An underdog disease finds a champion

Florence Neal Cooper-Smith (M.S.’85/M) became aware of sickle cell disease in 1942, 34 years after the first known case presented itself in the United States. 

Her lifelong dedication to the disease began during a routine childhood trip to the family doctor. During her visits, she often waited in the doctor’s office rather than in the waiting room. Once, she found a book to read and stumbled on a few new words: hematology and sickle cell anemia.

“It hit me. Sickle cell was a disease in colored people, that was the terminology back then,” she remembered. “You were born with it, there was no cure and you died early. That stuck with me.

“When I asked my doctor about it, he explained that the disease affects the shape of red blood cells and you’re born with the anemia, but he didn’t know much more than that. I kept asking people about it. It never left me.”

Advancements have been made in the study and treatment of the disease in the century since it was first identified, but people of many races are still born with it, still die early from it and no cure exists.

Cooper-Smith hopes all of that will change in her lifetime. It’s hard to doubt her when she emphatically proclaims that she’ll raise a million dollars for research before she dies.

She has $725,000 to go.

Her grass-roots efforts — gaining support from churches, fraternal and civic groups, family and friends, for example — raised enough money to endow in May a professorship in the Virginia Commonwealth University School of Medicine. Thought to be the first of its kind in the country and named in her honor, the milestone professorship supports aggressive research projects designed to discover lifesaving treatments and perhaps a cure.

Recently, a group of her friends organized the Florence Neal Cooper-Smith Sickle Cell Research Committee to increase awareness about the disease and to raise money for research.

Cooper-Smith’s devotion to finding a cure includes years of community-based education and legislative work in Virginia as well as national networking through the National Institutes of Health and the U.S. Department of Health and Human Services. In 1969, she led a Richmond-area survey to gauge awareness of the disease. Only 3 in 10 people had heard of it. Two decades later, she pushed a bill through the Virginia legislature mandating statewide newborn screening for the disease.

“We call Florence the ‘mother of sickle cell in Virginia,’ and it’s definitely a term of endearment,” said Wally R. Smith, M.D., professor and vice chair for research in the VCU Division of General Internal Medicine at the School of Medicine and inaugural holder of the Florence Neal Cooper-Smith Professorship.

Trained as a medical technician, Cooper-Smith began her career at the Medical College of Virginia in burn research alongside E.I. Evans, M.D., in the early 1950s. Later, she met hematology professor Robert B. Scott, M.D., and the two collaborated to create the Virginia Sickle Cell Anemia Awareness Program, now housed at the Virginia Department of Health.

Even with a national reputation for her efforts, Cooper-Smith remains humble and hopeful.

“It overwhelmed me to hear that the professorship was going to carry my name,” she said. “I didn’t do anything other than move something along. I just want to keep the research going. We’ve got to find better treatment, management and care for the 100,000 people affected in the U.S.”

“In a way, we’re continuing Florence’s original community work through one of our current projects,” Smith said. “We find and bring into care patients with sickle cell disease who have not been seeking care.
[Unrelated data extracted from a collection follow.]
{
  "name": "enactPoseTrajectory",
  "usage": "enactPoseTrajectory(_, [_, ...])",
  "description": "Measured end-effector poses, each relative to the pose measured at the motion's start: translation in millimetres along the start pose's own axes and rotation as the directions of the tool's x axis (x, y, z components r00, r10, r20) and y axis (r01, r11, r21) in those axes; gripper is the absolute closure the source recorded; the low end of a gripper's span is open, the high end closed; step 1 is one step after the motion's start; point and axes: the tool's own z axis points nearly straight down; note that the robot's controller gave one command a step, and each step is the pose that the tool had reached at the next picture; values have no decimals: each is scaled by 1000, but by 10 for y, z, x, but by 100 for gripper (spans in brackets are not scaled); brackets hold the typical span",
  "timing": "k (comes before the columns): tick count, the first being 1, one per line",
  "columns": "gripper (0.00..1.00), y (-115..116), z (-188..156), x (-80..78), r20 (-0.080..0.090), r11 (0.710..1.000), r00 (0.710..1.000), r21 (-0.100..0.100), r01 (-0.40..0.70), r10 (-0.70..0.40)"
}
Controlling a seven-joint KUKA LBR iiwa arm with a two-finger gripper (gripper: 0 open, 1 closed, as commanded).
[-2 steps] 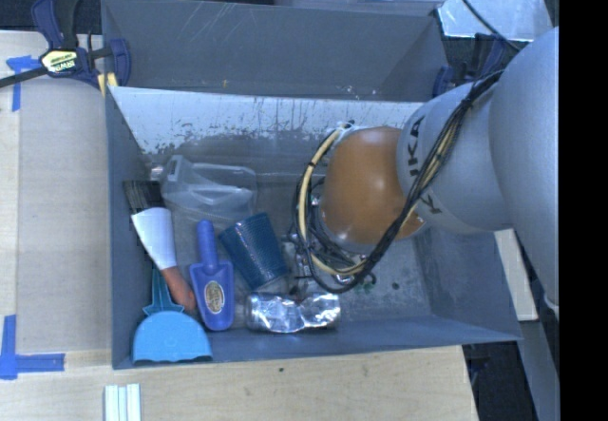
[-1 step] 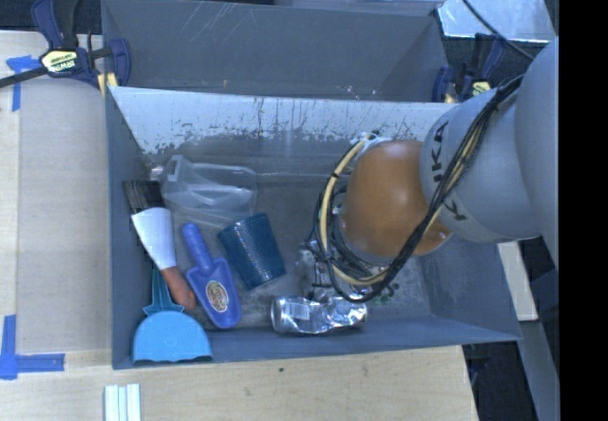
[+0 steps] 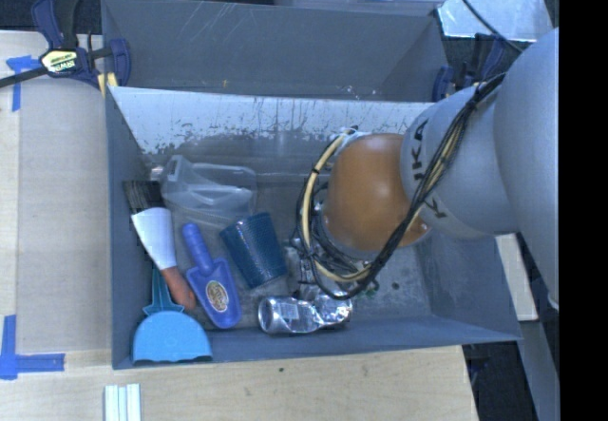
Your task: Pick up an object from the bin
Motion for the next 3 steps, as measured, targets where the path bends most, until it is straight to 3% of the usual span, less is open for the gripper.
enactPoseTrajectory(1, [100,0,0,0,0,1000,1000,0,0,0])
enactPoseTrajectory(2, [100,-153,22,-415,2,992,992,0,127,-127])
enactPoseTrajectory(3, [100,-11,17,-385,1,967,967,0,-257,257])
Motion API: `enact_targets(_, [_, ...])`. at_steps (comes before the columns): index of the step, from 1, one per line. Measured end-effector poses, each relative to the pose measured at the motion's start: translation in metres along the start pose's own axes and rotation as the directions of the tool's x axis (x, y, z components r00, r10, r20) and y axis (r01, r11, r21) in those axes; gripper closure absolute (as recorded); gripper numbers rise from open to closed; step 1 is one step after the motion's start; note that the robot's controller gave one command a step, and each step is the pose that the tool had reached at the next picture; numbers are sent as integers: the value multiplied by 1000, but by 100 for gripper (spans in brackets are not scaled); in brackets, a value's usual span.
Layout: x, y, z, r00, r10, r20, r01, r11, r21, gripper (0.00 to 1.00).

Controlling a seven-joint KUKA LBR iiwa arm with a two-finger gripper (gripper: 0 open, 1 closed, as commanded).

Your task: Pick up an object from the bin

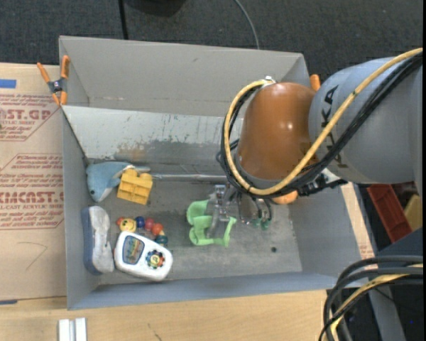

It’s as if we hand these patients a life raft.”

The life raft is hydroxyurea, an underutilized, under-prescribed anti-sickling medication approved for use in the late 1990s.

When explaining why the drug isn’t more widely used, Smith said, “It’s the curse of sickle cell. There are not enough doctors taking care of adults with the disease. Patients don’t trust the medical establishment and they feel rejected.”

It’s an uphill climb, but thanks to the funding the Cooper-Smith Professorship provides, he said, he and his VCU colleagues can continue that climb.